# [Exercise aim]
Working from the entries below, give again each line from the first through the one containing "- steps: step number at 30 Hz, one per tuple", exactly and with nothing else.

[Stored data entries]

════

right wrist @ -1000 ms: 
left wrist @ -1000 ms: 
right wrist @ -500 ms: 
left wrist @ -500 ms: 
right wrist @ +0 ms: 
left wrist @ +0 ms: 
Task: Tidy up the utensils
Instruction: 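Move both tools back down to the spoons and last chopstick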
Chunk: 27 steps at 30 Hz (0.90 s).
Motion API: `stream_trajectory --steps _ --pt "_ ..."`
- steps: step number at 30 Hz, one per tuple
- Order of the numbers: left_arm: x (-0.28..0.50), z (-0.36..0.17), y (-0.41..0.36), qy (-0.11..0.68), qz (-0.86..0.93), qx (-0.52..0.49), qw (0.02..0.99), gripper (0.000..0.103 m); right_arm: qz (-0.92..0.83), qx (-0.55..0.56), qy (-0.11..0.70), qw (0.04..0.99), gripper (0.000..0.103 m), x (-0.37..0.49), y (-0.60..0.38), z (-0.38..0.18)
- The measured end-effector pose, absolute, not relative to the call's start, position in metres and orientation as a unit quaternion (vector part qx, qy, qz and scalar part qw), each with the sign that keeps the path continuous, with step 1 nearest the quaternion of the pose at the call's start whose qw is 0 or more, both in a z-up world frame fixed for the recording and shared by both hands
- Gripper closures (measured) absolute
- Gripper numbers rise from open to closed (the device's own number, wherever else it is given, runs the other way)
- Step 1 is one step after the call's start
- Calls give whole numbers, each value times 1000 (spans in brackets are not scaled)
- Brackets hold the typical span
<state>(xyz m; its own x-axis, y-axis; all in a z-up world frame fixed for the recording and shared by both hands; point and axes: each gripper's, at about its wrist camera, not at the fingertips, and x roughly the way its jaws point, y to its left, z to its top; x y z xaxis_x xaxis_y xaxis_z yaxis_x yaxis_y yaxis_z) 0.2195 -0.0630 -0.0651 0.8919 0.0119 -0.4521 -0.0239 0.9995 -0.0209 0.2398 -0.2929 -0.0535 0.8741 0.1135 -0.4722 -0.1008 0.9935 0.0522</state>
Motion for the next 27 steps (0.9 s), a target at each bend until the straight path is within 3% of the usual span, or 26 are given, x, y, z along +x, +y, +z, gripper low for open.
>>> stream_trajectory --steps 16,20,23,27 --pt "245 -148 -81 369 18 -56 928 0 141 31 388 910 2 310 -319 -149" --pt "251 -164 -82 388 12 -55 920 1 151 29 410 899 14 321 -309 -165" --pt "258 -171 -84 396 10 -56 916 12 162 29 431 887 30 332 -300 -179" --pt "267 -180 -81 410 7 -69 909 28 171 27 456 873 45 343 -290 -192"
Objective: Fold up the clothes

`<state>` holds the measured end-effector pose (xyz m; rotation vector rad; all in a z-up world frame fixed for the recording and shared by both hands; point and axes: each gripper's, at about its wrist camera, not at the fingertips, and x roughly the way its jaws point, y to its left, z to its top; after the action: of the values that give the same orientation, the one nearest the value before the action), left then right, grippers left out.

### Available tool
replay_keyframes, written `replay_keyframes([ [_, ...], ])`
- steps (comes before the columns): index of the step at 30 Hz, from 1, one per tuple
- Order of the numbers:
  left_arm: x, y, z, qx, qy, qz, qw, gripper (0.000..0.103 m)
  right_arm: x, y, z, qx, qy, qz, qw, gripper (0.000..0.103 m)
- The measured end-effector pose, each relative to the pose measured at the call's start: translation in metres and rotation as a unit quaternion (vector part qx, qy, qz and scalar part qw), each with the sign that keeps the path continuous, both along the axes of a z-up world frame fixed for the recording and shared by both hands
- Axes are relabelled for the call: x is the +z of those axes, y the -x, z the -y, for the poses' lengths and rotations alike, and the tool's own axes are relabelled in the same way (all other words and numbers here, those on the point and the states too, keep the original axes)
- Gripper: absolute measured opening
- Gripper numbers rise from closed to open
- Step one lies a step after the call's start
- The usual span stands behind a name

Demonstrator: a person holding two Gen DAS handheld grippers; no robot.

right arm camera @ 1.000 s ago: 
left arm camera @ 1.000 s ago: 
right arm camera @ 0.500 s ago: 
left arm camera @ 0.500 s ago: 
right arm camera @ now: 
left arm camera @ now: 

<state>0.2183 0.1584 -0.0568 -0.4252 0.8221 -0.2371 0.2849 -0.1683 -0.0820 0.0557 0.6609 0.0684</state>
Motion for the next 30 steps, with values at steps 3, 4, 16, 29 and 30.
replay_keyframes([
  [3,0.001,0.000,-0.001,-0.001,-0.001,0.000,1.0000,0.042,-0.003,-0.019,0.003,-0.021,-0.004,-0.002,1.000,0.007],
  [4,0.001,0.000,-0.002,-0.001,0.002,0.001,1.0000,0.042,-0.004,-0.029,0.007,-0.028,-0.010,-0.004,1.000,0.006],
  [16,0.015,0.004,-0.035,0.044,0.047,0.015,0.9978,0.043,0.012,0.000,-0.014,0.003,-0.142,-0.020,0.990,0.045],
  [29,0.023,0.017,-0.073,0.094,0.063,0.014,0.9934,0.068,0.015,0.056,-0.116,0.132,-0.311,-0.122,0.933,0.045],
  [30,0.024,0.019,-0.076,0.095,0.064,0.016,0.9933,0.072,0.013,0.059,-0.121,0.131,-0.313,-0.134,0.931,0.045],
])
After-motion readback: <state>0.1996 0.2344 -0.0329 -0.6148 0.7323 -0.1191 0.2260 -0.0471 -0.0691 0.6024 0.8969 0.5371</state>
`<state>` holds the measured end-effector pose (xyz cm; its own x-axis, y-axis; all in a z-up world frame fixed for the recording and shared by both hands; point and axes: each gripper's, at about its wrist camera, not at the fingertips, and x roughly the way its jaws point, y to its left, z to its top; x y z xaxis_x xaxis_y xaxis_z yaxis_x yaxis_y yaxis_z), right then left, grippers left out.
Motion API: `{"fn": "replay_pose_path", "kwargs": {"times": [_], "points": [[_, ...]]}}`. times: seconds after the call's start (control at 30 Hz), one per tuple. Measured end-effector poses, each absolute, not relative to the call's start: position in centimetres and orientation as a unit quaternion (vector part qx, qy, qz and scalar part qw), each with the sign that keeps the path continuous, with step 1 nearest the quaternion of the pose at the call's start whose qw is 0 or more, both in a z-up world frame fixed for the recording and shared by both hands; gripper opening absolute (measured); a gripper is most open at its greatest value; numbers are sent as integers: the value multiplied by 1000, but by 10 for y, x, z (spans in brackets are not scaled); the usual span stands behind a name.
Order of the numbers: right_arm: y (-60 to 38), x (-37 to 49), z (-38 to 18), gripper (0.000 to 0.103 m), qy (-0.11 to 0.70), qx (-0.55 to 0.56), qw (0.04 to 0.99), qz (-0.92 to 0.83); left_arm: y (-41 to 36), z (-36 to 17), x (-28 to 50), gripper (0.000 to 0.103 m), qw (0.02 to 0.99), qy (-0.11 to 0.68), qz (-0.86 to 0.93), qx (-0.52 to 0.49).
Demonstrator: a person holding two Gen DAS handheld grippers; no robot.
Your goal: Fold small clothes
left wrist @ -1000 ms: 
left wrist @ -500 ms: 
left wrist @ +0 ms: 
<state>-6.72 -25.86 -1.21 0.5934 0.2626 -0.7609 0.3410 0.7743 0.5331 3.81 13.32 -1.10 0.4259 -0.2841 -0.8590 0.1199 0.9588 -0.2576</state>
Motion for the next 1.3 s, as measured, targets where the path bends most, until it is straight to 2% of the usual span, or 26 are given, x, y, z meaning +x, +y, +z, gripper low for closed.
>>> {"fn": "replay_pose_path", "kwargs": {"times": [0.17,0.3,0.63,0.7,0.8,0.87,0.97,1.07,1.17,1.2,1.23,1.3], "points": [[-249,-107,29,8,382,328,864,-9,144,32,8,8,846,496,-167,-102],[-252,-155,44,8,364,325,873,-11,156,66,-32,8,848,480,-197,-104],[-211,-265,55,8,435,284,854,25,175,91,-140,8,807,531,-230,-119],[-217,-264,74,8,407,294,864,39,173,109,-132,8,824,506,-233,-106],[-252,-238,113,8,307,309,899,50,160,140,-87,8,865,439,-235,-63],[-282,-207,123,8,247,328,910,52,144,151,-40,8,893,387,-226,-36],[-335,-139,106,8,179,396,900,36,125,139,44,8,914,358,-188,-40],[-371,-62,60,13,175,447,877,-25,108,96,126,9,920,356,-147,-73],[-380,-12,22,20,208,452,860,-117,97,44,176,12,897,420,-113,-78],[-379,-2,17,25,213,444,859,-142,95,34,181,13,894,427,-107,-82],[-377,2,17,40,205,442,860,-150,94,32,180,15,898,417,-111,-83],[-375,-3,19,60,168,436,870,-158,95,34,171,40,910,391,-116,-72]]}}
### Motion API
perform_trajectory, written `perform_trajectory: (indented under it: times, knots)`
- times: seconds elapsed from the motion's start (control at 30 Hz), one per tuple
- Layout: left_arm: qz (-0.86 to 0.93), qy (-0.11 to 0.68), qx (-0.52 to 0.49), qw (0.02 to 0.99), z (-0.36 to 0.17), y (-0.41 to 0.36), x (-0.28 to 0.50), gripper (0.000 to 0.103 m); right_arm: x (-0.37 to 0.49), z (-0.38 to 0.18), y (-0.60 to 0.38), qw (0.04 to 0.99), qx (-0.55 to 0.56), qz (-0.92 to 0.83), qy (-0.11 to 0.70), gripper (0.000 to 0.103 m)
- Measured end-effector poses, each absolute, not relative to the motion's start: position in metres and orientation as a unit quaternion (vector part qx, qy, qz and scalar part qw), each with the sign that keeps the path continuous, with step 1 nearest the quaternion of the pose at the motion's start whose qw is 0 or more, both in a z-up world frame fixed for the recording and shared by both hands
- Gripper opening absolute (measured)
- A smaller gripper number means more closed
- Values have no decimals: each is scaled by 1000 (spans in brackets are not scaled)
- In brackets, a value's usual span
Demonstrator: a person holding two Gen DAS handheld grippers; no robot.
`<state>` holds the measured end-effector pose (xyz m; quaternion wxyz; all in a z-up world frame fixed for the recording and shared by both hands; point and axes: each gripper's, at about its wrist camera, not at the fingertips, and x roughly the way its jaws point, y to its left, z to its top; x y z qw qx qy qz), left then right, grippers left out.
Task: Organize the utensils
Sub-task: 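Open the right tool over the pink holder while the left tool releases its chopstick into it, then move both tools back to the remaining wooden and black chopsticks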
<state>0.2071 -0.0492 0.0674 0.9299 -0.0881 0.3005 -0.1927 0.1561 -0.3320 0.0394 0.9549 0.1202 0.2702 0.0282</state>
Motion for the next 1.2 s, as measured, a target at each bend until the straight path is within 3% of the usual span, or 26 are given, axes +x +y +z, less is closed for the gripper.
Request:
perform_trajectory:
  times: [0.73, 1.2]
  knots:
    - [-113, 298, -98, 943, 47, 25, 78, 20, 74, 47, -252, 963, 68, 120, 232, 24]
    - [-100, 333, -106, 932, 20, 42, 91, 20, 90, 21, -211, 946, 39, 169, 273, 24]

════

# [Response box]
right wrist @ -1000 ms: 
left wrist @ -1000 ms: 
right wrist @ -500 ms: 
left wrist @ -500 ms: 
right wrist @ +0 ms: 
left wrist @ +0 ms: 
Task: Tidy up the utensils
Instruction: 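Move both tools back down to the spoons and last chopstick
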Chunk: 27 steps at 30 Hz (0.90 s).
Motion API: `stream_trajectory --steps _ --pt "_ ..."`
- steps: step number at 30 Hz, one per tuple

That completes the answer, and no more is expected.